»»
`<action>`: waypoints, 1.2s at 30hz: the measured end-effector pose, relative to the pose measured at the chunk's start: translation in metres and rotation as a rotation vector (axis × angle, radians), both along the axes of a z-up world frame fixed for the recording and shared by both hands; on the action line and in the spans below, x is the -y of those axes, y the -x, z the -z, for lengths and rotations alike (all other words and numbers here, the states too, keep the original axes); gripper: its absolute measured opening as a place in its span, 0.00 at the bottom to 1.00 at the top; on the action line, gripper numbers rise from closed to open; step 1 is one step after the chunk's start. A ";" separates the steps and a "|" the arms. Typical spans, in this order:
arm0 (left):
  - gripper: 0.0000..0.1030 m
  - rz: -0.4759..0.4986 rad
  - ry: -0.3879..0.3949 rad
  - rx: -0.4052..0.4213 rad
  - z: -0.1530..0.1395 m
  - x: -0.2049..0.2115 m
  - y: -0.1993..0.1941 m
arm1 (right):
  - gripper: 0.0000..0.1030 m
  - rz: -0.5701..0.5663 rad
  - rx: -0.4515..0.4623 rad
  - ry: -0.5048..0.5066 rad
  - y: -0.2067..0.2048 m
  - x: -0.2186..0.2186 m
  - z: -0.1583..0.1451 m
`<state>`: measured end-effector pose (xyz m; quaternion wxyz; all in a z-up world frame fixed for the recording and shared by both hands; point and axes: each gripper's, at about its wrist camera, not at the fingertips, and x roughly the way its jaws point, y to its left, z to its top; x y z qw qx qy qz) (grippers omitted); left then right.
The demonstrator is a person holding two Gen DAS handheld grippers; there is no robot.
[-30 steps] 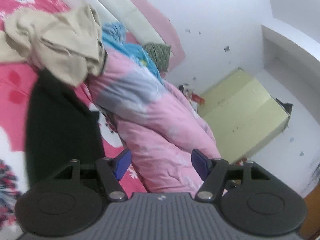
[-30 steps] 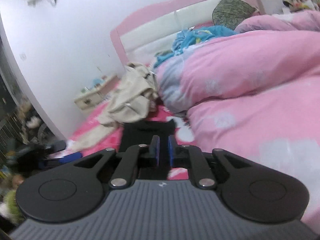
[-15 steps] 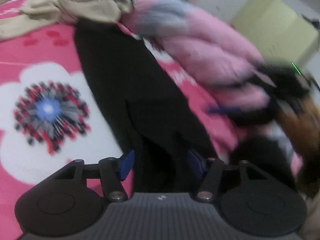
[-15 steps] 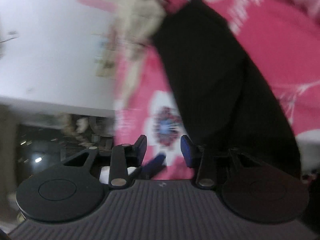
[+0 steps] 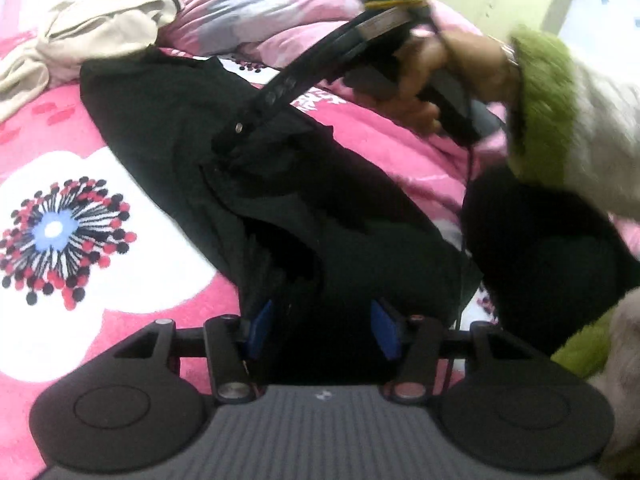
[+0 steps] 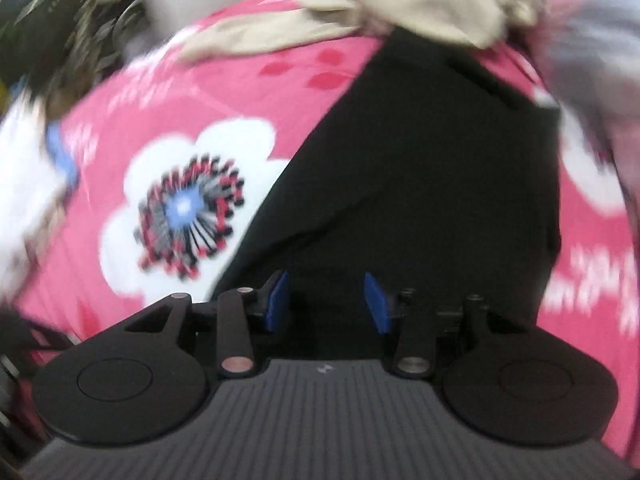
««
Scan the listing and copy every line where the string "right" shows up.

arm1 (right):
`<state>`: measured end-effector pose (xyz m; quaternion wxyz; all in a z-up world frame fixed for the recording and shared by both hands; point and axes: each gripper's, at about its wrist camera, not at the fingertips, and x roughly the way its jaws point, y to its left, z to its top; x y z qw qx qy qz) (grippers omitted); left then right.

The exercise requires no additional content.